PEACE AND HUMAN RIGHTS: IN WHAT ORDER?

International institutions have developed (are developing) in a way different from that envisioned by early World Federalists. We used to say that nation-states would (should) unite in a world government, which would look after security matters primarily – i.e. disarm the nations, provide a world police force and offer conflict resolution services (mediation, arbitration, adjudication by the World Court). Later (in the 1970s), matters of global environment and development were added to the world government agenda (though a World Development Authority was featured already in Clark and Sohn’s book on U.N. Charter Revision in 1953). However, we always stressed that nation-states would maintain their sovereignty in internal matters, including human rights. We felt that insistence on world-wide standards of human-rights of observance would keep too many nations from signing on for world government. Regardless of the regrettable and widespread violations of human rights by many states, we felt that the preservation of world peace (especially the prevention of nuclear war) had to be uppermost, and that the world government security scheme demanded above all universality i.e. adherence of all states to its principles and institutions. World government would contain democracies and dictatorships (left and right) the saints and the sinners alike – a “come as you are” party of raw humanity.

Things did not develop that way. Now in 1992, we still do not have a world security regime. Bush’s “New World Order”, as demonstrated in the Gulf War, is not it – collective security kills too many innocent people. We are still groping to create something better – along the common security – war prevention – conflict resolution model. However, both in the U.N. and the CSCE, human rights have now been proclaimed to be the concern of all, no longer a merely domestic matter. It seems that we shall reach world unity first in the sphere which we thought would be last.

Functions of government can generally be divided into provision of security and provision of welfare. War prevention and (domestically) crime prevention falls in the security sphere, as does defence of national territory in the existing nation-state-based international system. Human rights (not only civil and political, but also economic, social and cultural) fall in the welfare sphere, as do the offerings of the welfare state, which overlap with the economic and social rights of the Universal Declaration of Human Rights.

Adherents of conservative political opinion (i.e. believers in democratic capitalism or even libertarianism) would limit a government’s functions to the security sphere alone, excluding the welfare sphere except for safeguarding civil and political rights. Democratic socialists, on the other hand (if there are any left in this world of Reaganism-Thatcherism plus economic recession plus the demise of communism), believe in including the full sphere of welfare functions as well as the security functions within the purview of government.

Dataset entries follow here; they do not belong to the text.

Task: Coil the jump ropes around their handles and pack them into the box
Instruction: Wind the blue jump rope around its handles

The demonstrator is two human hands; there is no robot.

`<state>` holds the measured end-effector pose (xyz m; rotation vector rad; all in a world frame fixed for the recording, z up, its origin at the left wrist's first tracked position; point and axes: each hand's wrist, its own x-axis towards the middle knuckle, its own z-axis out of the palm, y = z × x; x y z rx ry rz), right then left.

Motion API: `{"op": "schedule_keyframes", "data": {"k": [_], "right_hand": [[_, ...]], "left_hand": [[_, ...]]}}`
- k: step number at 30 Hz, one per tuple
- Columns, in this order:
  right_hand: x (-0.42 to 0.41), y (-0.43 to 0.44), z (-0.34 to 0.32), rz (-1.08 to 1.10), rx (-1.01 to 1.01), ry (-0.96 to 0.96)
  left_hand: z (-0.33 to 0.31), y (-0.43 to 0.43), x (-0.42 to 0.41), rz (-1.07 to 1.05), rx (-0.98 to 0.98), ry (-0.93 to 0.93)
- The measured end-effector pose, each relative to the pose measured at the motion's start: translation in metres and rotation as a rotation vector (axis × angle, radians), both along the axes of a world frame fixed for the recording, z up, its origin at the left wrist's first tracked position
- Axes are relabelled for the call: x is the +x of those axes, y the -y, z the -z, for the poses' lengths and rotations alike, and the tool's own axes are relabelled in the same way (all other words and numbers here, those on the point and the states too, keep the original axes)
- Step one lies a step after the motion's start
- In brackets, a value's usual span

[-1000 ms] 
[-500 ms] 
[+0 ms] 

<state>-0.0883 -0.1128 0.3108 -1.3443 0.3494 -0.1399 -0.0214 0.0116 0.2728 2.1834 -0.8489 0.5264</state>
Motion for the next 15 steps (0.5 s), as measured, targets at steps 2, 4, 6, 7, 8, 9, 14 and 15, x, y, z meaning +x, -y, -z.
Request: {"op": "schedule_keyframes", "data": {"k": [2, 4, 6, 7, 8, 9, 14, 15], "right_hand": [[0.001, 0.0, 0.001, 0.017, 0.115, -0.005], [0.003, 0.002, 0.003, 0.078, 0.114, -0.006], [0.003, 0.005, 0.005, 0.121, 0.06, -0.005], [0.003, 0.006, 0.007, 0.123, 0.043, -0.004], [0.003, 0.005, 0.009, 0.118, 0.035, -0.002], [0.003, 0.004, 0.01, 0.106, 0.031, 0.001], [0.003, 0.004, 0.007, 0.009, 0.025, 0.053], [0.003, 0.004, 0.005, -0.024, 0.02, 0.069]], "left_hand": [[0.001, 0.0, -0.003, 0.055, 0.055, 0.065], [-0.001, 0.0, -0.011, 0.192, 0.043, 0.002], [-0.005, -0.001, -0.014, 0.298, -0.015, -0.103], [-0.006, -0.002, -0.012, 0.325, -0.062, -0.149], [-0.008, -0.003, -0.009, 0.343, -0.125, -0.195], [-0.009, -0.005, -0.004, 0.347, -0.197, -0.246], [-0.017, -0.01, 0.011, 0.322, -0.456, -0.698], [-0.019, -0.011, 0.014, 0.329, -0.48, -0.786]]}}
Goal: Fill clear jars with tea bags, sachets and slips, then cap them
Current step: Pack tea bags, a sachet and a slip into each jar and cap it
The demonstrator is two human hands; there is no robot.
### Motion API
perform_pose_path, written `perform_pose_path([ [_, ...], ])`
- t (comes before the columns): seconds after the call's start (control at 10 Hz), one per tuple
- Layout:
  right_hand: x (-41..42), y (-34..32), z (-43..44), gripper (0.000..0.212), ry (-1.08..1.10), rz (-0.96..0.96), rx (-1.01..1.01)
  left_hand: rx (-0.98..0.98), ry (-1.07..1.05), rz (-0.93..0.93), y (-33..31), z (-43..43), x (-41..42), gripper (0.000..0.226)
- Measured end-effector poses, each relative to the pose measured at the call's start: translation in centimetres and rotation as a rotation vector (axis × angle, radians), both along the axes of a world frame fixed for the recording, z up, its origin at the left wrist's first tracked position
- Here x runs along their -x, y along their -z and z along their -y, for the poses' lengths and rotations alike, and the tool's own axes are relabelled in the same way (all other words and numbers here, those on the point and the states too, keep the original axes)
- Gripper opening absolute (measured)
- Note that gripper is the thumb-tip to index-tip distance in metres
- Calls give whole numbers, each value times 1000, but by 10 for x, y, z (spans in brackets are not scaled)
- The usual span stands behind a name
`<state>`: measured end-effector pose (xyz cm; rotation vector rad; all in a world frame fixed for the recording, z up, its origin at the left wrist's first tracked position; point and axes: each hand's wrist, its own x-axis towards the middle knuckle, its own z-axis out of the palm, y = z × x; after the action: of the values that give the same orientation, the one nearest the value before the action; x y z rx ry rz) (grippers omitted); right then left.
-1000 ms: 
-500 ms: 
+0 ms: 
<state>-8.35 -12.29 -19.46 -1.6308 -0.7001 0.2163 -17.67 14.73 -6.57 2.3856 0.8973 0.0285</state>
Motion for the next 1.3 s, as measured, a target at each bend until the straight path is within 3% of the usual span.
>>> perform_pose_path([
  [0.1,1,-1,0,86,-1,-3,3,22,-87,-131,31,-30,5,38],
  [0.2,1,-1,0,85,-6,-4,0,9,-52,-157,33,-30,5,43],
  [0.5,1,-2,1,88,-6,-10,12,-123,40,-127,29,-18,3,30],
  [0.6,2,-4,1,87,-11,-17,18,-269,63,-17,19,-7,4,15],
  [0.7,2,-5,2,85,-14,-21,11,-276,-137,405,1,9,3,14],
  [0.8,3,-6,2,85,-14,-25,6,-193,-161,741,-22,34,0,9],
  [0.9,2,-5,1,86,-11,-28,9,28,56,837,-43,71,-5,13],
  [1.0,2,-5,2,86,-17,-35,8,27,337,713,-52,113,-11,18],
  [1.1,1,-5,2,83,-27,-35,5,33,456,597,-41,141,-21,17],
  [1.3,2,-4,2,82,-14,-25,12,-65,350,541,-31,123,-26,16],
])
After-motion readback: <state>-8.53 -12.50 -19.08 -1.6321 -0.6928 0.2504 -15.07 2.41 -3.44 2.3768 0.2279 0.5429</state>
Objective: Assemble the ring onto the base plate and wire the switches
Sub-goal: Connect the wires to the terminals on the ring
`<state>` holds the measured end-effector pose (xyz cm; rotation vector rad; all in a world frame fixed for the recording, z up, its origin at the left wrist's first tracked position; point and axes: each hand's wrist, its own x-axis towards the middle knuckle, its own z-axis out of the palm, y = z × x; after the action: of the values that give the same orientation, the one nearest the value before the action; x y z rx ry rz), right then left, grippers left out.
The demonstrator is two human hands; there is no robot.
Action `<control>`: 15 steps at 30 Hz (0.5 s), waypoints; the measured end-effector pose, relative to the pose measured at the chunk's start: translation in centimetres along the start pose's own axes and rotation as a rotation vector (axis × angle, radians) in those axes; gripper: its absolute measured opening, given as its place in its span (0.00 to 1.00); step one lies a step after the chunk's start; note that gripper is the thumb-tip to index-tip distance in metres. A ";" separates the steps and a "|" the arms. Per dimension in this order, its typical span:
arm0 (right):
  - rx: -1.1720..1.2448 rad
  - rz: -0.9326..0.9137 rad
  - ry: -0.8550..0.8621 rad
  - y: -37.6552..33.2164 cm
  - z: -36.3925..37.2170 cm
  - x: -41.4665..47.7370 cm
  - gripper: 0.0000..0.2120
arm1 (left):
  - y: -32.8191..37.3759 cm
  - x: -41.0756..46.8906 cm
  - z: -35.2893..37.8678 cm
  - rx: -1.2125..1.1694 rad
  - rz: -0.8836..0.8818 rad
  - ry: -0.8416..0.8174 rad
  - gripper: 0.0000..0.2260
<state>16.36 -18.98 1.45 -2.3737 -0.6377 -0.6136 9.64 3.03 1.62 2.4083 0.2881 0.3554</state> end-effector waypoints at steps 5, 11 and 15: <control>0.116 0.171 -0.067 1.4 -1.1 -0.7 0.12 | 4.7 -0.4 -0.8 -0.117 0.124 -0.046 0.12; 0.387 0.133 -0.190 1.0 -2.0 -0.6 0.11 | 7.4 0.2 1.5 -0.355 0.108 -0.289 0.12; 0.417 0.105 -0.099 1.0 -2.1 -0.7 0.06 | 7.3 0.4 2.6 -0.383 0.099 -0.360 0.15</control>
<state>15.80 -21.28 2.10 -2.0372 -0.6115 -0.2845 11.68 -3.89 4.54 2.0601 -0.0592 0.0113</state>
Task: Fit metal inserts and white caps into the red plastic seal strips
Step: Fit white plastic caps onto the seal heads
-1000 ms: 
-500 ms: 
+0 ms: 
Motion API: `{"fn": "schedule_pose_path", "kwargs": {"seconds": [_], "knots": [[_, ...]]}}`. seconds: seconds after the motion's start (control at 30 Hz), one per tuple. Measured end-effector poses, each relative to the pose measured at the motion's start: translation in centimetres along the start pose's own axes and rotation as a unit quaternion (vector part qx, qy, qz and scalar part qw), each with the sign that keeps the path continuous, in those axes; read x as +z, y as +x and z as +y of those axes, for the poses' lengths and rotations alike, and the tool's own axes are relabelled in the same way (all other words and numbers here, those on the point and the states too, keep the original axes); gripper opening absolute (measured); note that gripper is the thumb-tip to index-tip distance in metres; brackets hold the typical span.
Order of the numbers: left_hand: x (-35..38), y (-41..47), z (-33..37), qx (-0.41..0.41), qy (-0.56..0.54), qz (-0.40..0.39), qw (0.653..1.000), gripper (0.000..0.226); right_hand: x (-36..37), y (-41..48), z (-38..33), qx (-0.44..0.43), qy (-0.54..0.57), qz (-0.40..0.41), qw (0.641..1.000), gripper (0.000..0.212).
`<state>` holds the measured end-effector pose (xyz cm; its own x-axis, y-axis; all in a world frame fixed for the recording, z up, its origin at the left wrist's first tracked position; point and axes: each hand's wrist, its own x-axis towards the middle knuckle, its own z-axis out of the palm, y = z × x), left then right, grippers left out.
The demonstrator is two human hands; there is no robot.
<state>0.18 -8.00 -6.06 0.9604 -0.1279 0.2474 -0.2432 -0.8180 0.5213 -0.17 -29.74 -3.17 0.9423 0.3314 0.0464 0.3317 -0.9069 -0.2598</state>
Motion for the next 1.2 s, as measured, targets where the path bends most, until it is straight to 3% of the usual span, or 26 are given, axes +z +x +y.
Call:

At the world level, we had thought that the security sphere should come first, though we tended to include part of the welfare sphere in the guise of development and care of the environment. (The new fashion is simply to widen the definition of “security” to include economic and ecological security, but I doubt the value of wide definitions, since they sometimes obscure precise meanings, though they are politically useful for consciousness-raising.) However, with human rights now being promoted to a world concern (though still only at the declaratory level), we may be proceeding in the reverse order: welfare concerns realized before security concerns.

This is the same reversal already discussed in connection with the split in Western peace movements before 1989: should we make contact with the large official peace movements in the East, or the tiny unofficial peace movements? If we preferred the former, we put security first; if we chose the latter, we put human rights first. Rationally, prevention of nuclear war would seem to come first, but it did not turn out that way. By democratizing the East first, the nuclear war danger was diminished (though it still exists in changed form).

It is the old dilemma between peace and justice – tolerating oppression or rising up against it. We may be reenacting that drama on the world scene.